Earlier this year, American investor, economist, and scholar George Gilder released a ground-breaking new book on global economics called The Scandal of Money: Why Wall Street Recovers but the Economy Never Does.

Gilder’s book has drawn praise from luminaries like former senator Jim DeMint, entrepreneur Peter Thiel, and CNBC’s Larry Kudlow.

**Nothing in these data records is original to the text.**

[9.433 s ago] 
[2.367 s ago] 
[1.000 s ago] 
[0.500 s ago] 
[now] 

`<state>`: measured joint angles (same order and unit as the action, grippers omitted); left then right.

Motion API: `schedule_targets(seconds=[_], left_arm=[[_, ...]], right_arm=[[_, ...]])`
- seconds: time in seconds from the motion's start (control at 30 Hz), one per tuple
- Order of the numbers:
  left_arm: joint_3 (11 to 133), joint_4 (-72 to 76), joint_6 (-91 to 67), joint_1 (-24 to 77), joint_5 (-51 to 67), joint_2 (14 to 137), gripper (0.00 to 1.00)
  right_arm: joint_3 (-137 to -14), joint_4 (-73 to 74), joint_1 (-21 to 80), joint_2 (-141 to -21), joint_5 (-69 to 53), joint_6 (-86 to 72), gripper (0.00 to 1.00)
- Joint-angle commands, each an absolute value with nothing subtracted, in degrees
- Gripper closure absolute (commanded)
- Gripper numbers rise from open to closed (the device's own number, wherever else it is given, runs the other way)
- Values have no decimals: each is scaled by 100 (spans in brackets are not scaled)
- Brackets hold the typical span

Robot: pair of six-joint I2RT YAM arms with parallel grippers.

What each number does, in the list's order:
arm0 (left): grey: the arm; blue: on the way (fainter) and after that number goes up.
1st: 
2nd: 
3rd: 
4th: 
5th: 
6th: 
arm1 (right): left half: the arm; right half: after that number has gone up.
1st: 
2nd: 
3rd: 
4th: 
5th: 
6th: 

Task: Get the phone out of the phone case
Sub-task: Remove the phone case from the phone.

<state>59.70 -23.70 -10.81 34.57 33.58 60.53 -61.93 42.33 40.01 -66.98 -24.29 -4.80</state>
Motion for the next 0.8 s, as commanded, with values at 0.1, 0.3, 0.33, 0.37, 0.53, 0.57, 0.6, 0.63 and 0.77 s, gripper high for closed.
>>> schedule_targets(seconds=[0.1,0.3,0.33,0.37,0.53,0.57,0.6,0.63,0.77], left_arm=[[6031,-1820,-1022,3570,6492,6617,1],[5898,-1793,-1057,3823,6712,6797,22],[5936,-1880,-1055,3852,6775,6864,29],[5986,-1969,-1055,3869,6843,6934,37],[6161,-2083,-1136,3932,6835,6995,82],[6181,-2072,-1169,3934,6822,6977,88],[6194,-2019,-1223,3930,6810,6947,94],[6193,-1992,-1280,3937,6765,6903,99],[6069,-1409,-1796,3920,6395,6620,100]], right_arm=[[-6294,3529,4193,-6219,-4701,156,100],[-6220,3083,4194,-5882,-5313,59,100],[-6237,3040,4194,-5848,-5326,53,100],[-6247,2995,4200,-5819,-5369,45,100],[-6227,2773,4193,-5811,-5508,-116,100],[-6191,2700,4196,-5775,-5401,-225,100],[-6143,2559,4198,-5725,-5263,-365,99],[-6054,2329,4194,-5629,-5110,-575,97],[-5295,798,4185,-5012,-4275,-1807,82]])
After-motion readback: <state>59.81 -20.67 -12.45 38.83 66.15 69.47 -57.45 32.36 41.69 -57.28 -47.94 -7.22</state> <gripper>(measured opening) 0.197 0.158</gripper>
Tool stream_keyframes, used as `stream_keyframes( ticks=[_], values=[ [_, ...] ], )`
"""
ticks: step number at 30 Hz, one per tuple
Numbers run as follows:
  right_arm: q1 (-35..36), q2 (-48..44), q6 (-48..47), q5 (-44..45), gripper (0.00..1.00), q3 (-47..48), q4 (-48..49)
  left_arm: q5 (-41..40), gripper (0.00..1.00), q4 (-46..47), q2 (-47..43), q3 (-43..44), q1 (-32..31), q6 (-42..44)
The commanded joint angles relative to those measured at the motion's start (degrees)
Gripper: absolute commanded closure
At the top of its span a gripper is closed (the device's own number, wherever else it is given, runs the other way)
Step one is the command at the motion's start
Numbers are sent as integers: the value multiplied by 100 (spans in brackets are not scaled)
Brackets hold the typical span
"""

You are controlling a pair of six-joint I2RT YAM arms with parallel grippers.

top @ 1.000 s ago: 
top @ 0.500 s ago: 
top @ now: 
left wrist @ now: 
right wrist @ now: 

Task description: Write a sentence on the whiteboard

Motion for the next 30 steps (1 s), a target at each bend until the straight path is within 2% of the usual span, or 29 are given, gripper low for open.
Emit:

In the summer 2016 edition of the Acton Institute’s journal, Religion and Liberty, Stephen Schmalhofer added his name to the list of people who enjoyed The Scandal of Money:

Perhaps the only futurist worthy of that grandiloquent title, Gilder draws on a lifetime of insights into entrepreneurship and innovation to consider the problems caused by the present state of American money. Generously sharing his pages with the best underappreciated thinkers, like 20th-century French economist Jacques Rueff, and introducing relevant innovations in information technology, Gilder considers possible solutions: a modernized gold standard and decentralized digital currencies like Bitcoin. Gold and Bitcoin both offer the advantage of irreversibility, desirable in the same way that the results of an experiment should not be manipulated after their collection. Lacking a philosopher’s stone, we must expend time in the form of capital and labor to produce more gold. Mined not from the ground but through advanced mathematics, digital currencies like Bitcoin defeat attempts at counterfeiting with timestamping. Their irreversibility is anchored in the scarcest resource—time. In the author’s imaginative prose: “Sound money requires hostility to time travel.”

If Trump and Sanders are the tribunes of anxious middle Americans, failed monetary policy is partly responsible for their rise.